Task requirements -> Copy out, from the entries below, each line holding the string "target".

(Source data)
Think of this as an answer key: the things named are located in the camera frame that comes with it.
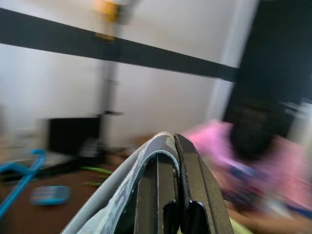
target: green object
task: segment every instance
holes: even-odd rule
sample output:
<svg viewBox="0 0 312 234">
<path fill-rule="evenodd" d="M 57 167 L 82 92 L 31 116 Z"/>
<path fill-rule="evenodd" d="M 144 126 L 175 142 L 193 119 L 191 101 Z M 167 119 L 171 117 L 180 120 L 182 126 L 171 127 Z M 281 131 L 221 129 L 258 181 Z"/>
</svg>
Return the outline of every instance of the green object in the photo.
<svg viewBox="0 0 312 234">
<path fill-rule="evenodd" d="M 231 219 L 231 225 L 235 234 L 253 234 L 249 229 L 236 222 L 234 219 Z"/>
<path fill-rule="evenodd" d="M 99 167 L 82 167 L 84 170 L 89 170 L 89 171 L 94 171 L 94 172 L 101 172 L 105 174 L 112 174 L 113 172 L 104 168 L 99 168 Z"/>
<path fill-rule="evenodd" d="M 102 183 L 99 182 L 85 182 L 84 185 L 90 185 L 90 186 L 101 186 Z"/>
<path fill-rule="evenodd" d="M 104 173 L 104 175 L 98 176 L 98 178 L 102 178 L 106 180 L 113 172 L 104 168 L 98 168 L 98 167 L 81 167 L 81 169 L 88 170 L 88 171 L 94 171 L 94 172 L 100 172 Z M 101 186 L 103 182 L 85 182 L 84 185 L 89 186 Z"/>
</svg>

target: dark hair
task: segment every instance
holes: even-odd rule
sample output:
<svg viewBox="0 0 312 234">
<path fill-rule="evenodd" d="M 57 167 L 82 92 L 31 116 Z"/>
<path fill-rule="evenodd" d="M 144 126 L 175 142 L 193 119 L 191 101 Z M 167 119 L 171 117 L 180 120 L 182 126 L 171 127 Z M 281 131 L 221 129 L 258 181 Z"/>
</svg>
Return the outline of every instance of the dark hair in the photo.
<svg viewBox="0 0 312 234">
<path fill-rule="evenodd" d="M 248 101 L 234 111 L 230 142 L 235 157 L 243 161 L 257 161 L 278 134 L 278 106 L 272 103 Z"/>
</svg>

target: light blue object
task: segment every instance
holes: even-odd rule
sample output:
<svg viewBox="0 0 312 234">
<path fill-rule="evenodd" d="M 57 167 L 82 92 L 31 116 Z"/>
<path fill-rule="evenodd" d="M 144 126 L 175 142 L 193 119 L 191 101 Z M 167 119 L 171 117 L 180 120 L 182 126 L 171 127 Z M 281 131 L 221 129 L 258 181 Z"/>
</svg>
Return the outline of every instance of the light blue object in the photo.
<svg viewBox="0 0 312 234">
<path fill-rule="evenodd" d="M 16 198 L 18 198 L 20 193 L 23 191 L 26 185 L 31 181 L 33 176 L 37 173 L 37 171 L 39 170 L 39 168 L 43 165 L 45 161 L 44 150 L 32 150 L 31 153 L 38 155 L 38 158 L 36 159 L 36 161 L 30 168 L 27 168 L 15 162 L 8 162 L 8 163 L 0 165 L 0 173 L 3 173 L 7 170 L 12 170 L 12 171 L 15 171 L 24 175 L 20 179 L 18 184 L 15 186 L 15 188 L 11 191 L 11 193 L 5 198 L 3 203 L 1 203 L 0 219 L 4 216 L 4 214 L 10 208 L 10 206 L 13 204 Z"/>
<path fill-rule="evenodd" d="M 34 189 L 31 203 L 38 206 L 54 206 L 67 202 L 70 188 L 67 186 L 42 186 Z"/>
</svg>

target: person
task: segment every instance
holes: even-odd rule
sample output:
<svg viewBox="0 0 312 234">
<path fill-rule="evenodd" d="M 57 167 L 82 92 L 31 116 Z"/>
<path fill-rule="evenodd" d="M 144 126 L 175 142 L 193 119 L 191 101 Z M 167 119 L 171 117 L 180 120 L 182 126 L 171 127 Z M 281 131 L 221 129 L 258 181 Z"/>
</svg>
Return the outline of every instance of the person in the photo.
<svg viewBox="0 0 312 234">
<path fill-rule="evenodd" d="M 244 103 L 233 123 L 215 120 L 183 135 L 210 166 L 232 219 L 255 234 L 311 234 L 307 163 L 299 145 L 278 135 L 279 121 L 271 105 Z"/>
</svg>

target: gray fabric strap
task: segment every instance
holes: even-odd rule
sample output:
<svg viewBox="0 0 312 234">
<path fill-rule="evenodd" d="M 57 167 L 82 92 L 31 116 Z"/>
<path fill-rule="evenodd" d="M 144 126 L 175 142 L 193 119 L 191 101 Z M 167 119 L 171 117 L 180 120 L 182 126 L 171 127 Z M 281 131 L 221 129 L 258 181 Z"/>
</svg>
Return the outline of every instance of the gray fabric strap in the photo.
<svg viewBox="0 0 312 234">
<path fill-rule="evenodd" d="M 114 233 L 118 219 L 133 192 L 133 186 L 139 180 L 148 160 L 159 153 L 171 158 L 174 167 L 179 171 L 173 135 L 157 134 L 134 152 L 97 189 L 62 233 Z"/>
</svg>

Written response ->
target: green object
target: dark hair
target: light blue object
target: person
target: gray fabric strap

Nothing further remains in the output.